UNITED fans of a higher mental calibre (the ones who don’t look at light bulbs in awe) weren’t excited about their team’s start because they hadn’t beaten a team in the top 10.

Truth hurts as even United show us how

Guess what, they still haven’t! It’s called gallows humour because of the gigantic pain in the neck that inevitably follows. I’d spent most of the Bordeaux game wincing. Maybe there were impurities in the alcohol, but there was also something fundamental missing from the performance.

Passing. Where did it go? Was it outlawed overnight?

I steer clear of any argument about zonal marking because there’s always some genius talking about method in the madness, but like Martin Sheen in Apocalypse Now, I can’t see any method at all.

Crouch’s imperviousness to insult, failure or humiliation came to our rescue again. A lesser man would have walked off the pitch after his first-half sitter. It’s a good job someone can score because we’re lost without him nowadays.

Given the awful archaic “football” we’ve been playing lately, it’s amazing to think this could be our quickest ever qualification for the knockout stages of Europe. Back in the Premiership, it’s a different story.

Old Trafford always holds the threat of humiliation, while they know we’ll slavishly protect any lead we muster. Without Danny Murphy, it seems they don’t even fear that any more.

Ferguson handles us with kid gloves nowadays; perhaps he was scarred by Houllier’s five wins on the bounce. We never count the 0-4 because it’s always known as Riley’s Revenge.

Not since the days of Evans, with Fowler and Collymore rampant, have United really been ripped to bits by a Liverpool team. Schmeichel just about kept it down to two back then.

The first goal is scored and you will see one of two things: Liverpool clinging to it for dear life or United trying to add to it.

Rivalry, especially one this malign, can often be about denying the blatant truth staring you in the face, but the bitterest Liverpool fan on earth can surely deny it no longer.

United try to play football the way it should be played. During this decade Liverpool have mostly looked for an alternative route to success. I’m sick of it. It gives Stretford propagandists the chance to say t’was ever thus. It wasn’t, and they know it.

The usual pre-match gamesmanship was wasted on us. Rumours abounded of a tabloid “sting” involving a key player’s partner on the morning of the game. It never materialised, not to say it won’t in the future.

Despite Alan Smith’s gracious interview beforehand, the myth of his besieged ambulance was still repeated in every newspaper.

I don’t know why they bother. Rafa has played eight Premiership matches at United, Chelsea and Arsenal — and lost every single one.

You can’t succeed in football without passing, speed, shooting and courage. Hand on heart, I’ve rarely seen a Reds team with such a paucity of all four qualities. Not for three years in fact.

Something has gone seriously wrong, but it doesn’t take much to knock us off balance nowadays. A goal will do.
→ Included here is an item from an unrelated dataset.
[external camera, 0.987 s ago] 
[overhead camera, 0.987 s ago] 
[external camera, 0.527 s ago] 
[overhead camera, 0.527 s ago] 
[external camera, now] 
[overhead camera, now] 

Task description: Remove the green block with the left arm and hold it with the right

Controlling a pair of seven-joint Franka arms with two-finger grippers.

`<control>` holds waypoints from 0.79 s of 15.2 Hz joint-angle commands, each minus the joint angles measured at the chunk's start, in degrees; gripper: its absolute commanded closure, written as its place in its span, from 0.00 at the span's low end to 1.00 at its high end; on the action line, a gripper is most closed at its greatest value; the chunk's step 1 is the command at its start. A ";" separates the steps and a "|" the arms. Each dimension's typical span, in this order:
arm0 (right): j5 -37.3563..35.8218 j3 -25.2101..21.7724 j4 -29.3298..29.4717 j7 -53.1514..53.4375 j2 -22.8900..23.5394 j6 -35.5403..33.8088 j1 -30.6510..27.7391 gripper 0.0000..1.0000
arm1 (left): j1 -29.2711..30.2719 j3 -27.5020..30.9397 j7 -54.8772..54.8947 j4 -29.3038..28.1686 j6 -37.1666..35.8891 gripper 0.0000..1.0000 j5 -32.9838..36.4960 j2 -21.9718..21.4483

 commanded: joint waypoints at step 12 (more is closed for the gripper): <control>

Is it coincidence that since we appointed two managers with a claustrophobic hands-on approach, we’ve become rattled by something so basic as conceding first? The nanny-coaching has played its part in the childlike surrenders of recent times. How many “men” would you say there are in this Liverpool team? The away end, as at Bolton, knew all hope was lost and that bellowing at the prematurely vanquished was a waste of breath and decibels.

It resisted the incessant United taunts of “murderers” for an hour before replying with the usual filth. A second goal arrived with the swift brutality of a biblical plague.

God, like the newspapers, only hears what he wants to hear. It is now virtually impossible to utter the words “main threat to Chelsea” without the listener expecting a punchline.